### REQUIRED WORK
Restate verbatim the span of lines below between the line with "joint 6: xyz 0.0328" and the line with "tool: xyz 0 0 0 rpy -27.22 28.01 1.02", including those two lines, and only that span.

### COLLECTED MATERIAL
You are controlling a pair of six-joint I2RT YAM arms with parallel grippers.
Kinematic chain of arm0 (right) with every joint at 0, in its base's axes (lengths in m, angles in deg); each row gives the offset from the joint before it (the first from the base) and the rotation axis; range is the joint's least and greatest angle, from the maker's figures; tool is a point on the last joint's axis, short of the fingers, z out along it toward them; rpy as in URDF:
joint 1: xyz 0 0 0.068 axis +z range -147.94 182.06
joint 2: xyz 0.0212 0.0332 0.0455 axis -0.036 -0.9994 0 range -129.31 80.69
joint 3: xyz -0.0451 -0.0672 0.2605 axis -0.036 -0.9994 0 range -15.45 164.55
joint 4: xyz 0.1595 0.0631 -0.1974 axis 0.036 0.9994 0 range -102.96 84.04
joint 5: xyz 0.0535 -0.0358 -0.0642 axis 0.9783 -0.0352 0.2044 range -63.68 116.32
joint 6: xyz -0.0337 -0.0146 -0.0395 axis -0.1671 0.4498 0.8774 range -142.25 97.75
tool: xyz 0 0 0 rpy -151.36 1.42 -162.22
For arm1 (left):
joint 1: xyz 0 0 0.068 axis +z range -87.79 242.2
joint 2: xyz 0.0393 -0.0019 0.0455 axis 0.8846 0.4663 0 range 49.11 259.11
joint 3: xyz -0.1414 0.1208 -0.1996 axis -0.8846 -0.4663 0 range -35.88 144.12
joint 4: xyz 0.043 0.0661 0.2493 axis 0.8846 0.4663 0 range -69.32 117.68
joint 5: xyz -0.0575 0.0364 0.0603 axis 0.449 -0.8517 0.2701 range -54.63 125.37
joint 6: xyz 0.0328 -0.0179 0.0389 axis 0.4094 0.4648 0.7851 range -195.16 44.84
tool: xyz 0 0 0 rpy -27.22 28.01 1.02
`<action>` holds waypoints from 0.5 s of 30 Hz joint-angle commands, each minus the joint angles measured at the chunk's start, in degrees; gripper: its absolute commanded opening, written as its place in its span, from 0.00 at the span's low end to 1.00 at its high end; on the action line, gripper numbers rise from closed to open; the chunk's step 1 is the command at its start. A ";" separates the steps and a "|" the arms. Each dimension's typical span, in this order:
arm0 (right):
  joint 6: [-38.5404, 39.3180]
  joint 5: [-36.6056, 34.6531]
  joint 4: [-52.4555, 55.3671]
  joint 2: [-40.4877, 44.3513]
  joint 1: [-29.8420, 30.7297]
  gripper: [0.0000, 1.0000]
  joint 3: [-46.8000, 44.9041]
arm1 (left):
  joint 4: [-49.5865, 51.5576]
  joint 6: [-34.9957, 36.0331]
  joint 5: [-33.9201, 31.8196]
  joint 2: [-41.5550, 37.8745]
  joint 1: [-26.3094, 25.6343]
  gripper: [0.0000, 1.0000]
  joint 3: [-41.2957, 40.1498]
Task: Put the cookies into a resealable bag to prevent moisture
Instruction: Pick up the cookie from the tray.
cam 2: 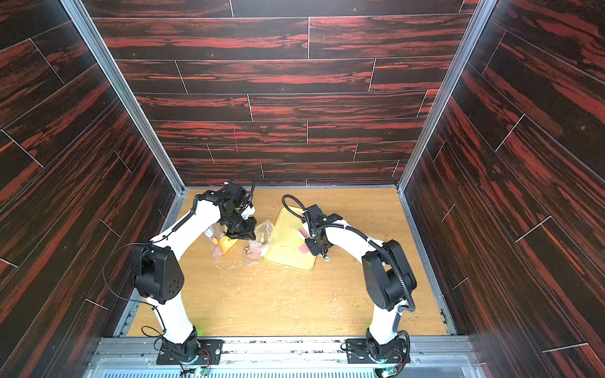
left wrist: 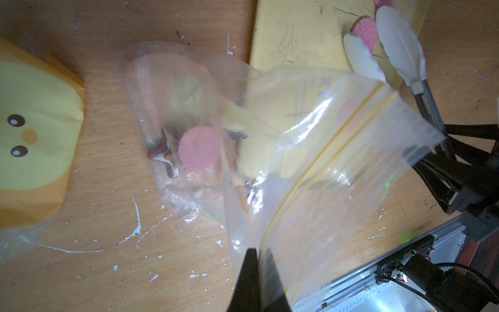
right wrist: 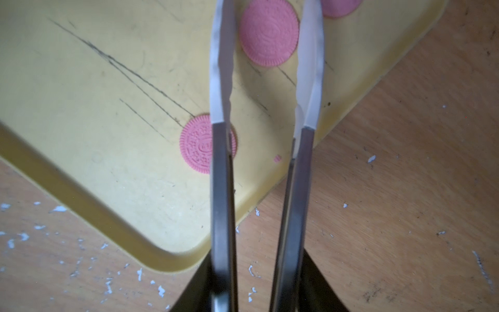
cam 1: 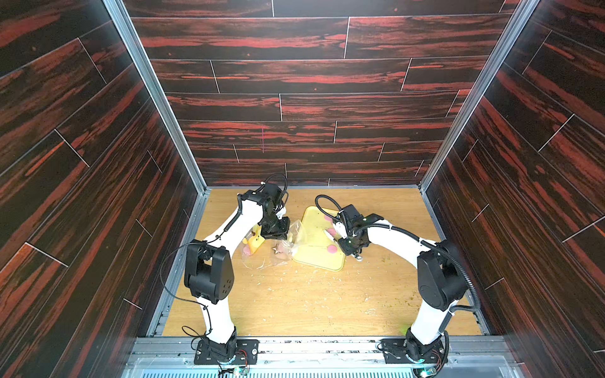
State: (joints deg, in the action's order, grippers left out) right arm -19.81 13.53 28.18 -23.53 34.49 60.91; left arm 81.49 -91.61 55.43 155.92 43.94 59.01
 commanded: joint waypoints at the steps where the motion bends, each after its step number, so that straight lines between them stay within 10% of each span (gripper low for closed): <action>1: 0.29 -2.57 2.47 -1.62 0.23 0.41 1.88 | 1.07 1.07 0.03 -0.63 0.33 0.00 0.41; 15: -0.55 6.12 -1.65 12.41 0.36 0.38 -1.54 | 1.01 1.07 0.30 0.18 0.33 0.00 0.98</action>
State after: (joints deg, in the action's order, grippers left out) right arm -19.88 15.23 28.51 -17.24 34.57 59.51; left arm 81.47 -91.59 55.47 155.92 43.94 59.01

### EXERCISE RESULT
joint 6: xyz 0.0328 -0.0179 0.0389 axis 0.4094 0.4648 0.7851 range -195.16 44.84
tool: xyz 0 0 0 rpy -27.22 28.01 1.02

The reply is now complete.